EXERCISE AIM =>
Here the job is to return only the lines of the material, exactly, from the first one to the line with "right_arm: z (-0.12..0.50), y".

DATA SHOWN =>
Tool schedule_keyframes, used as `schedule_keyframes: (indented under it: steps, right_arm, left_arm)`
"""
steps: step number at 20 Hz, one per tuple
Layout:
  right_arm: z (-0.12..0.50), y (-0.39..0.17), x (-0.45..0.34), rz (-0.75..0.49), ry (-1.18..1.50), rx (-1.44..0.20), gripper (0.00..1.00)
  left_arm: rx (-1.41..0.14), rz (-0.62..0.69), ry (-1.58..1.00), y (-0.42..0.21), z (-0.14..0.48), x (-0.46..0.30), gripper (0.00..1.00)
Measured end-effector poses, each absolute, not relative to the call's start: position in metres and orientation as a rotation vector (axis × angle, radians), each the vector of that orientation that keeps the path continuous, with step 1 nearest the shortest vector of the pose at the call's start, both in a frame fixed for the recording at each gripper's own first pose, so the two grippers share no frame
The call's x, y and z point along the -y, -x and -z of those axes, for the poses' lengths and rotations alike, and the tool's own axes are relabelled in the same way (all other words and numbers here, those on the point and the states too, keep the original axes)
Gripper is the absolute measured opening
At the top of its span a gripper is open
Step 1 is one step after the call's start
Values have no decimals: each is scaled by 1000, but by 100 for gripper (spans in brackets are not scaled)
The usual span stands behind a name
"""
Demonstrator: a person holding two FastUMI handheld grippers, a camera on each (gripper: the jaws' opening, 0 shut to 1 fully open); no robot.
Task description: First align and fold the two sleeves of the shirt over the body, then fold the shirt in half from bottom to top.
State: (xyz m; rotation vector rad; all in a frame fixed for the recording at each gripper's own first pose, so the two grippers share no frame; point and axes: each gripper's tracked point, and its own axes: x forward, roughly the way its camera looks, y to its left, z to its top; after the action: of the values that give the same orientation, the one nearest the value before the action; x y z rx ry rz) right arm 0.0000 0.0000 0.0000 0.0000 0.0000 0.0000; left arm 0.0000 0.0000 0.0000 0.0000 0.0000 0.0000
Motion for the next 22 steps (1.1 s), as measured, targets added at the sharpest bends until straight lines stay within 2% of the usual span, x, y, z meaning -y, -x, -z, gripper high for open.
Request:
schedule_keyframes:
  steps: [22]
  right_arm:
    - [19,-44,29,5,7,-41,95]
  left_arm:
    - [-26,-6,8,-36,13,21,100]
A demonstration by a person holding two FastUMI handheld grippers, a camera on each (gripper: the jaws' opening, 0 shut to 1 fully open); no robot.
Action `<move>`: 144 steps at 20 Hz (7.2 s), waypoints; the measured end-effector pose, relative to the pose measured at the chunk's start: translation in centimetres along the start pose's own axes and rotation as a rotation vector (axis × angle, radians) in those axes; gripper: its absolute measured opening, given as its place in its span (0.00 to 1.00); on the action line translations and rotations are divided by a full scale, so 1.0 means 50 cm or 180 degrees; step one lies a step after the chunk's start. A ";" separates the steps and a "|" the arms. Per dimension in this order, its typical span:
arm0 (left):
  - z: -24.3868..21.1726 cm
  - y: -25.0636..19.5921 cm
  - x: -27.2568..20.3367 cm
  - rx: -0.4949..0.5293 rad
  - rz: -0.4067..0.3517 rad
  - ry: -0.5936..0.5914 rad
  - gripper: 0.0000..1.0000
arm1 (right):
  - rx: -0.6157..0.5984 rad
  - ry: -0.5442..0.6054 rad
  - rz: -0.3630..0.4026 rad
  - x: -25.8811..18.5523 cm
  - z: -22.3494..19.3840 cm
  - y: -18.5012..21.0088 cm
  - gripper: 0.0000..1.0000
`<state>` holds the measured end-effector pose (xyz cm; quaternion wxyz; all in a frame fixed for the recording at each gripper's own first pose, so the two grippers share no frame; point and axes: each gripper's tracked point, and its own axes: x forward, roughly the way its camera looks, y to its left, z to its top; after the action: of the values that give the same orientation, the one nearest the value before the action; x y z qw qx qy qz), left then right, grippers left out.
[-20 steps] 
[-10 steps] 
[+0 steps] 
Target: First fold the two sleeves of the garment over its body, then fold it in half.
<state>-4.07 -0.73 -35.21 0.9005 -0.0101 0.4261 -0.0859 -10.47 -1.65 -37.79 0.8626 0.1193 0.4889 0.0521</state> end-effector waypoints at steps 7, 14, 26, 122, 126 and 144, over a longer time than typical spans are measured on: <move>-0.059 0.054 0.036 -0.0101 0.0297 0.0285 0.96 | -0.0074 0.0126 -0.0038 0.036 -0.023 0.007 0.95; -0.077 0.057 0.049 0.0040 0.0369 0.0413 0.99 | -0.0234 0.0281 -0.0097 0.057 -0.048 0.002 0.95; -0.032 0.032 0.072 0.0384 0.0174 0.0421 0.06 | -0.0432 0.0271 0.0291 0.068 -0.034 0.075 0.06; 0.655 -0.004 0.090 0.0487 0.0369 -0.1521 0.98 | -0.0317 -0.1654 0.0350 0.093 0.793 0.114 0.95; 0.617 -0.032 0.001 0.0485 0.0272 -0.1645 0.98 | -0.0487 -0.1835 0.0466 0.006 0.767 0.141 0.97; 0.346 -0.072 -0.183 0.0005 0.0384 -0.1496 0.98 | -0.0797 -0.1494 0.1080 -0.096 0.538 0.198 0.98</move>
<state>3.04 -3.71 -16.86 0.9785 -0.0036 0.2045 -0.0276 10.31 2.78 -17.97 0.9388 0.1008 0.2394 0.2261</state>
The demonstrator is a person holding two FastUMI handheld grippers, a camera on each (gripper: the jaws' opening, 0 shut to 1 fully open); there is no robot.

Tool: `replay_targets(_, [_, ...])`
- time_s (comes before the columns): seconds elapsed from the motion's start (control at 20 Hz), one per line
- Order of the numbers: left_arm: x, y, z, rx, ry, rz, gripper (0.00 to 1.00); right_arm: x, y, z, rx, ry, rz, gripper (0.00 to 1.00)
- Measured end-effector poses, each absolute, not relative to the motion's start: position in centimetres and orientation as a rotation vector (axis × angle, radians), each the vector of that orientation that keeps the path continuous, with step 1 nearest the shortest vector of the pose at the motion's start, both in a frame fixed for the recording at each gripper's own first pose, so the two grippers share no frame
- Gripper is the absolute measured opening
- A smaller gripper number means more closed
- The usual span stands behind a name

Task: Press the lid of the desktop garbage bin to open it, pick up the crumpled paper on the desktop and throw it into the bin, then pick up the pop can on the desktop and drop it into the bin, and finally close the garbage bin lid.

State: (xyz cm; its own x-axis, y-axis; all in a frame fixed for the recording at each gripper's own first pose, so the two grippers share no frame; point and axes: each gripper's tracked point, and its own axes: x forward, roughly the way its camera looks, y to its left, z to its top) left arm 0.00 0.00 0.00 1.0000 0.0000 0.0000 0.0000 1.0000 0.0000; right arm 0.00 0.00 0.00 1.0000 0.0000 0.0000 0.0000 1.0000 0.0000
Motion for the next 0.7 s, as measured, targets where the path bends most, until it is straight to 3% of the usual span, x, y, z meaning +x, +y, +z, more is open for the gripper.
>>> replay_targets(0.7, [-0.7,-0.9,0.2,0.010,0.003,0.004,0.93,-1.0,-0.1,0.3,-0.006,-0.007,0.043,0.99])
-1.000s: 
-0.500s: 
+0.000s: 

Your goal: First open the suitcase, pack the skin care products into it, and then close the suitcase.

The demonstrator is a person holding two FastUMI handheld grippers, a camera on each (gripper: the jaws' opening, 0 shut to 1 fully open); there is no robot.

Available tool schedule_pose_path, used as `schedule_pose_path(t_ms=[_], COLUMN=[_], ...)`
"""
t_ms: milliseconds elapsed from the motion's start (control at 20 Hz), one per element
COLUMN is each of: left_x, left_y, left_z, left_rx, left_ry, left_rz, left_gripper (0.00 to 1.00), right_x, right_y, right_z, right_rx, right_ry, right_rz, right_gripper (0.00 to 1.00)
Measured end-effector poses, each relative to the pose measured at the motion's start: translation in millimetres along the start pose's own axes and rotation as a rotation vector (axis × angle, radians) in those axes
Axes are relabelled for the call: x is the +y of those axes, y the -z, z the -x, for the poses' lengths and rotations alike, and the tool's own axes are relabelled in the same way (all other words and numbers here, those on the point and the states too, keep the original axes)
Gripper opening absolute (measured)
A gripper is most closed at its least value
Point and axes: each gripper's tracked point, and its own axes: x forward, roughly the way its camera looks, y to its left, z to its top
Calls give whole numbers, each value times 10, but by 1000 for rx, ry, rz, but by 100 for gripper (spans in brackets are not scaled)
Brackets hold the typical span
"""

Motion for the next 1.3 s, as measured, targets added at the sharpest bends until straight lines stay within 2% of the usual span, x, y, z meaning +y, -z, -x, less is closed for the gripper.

SOLUTION BELOW =>
Tool schedule_keyframes, used as `schedule_keyframes: (indented under it: steps, right_arm, left_arm)`
"""
steps: step number at 20 Hz, one per tuple
Layout:
  right_arm: z (-0.12..0.50), y (-0.39..0.17), x (-0.45..0.34), rz (-0.75..0.49), ry (-1.18..1.50), rx (-1.44..0.20), gripper (0.00..1.00)

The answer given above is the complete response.